*What this task involves*
Starting at the line that contains "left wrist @" and stopping at the line that contains "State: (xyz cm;", transcribe every line of the material below exactly; pictures stay out.

*Information shown*
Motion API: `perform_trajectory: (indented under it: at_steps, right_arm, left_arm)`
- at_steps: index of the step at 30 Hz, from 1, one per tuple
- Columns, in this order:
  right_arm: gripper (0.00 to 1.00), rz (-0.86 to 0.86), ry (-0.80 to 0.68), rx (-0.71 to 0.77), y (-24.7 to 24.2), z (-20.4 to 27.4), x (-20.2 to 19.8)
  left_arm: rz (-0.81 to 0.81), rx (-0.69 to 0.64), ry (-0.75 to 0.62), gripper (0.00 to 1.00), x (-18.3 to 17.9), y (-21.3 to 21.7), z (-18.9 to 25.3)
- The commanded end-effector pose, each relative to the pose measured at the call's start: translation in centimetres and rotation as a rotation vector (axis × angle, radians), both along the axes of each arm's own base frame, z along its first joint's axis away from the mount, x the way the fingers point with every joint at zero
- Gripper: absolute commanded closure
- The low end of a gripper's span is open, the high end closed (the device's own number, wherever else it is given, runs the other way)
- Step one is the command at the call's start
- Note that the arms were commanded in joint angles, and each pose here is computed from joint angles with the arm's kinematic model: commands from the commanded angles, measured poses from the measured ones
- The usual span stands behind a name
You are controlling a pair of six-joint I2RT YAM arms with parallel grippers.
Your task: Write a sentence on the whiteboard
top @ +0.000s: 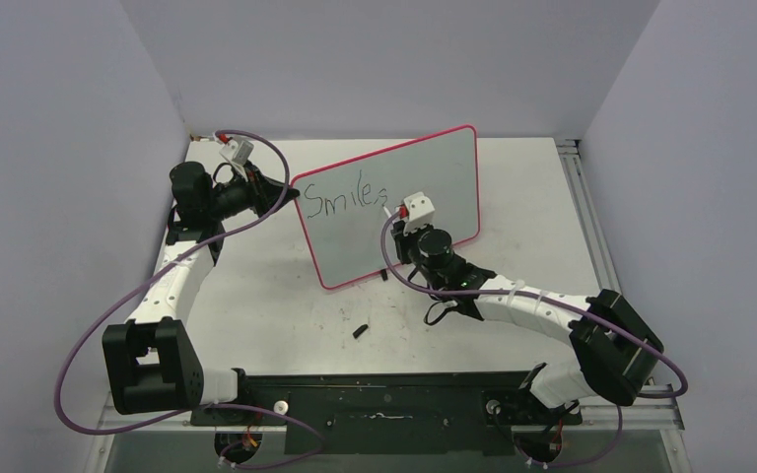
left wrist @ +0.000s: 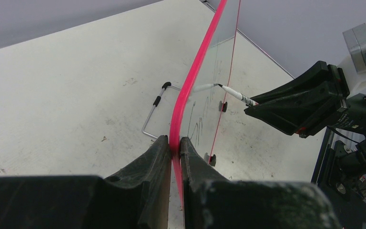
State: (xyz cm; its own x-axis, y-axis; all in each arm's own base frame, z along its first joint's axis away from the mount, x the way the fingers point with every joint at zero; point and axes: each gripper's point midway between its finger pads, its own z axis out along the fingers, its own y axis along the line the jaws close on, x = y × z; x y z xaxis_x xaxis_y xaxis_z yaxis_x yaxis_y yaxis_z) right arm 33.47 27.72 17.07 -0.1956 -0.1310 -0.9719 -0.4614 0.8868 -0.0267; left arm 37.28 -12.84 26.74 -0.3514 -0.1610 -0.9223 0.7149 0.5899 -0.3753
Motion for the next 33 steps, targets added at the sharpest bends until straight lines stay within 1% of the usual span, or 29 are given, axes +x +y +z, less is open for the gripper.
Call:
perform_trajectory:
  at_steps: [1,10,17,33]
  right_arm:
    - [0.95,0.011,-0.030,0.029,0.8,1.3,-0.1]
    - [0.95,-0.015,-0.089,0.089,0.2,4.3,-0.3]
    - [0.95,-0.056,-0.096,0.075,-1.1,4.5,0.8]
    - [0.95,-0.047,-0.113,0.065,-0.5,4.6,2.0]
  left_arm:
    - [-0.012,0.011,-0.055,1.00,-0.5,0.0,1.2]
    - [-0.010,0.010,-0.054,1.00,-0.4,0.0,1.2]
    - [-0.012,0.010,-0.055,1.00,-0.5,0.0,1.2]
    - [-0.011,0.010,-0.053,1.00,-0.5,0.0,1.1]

*Reply*
left wrist @ +0.000s: 
State: (xyz cm; its own x-axis, y-axis; all in each arm's own base frame, z along its first joint's axis away from the mount, x the way the fingers point with every joint at zero; point and axes: each gripper's point midway between its finger pads, its own z axis out along the fingers, its own y axis along the line the jaws close on, x = y × z; x y z xaxis_x xaxis_y xaxis_z yaxis_x yaxis_y yaxis_z) right arm 33.47 27.72 17.07 -0.1956 -0.1310 -0.9719 -0.4614 0.8868 -0.0267; left arm 37.28 -12.84 26.74 -0.3514 -0.1610 -0.9223 0.7149 0.5899 -0.3753

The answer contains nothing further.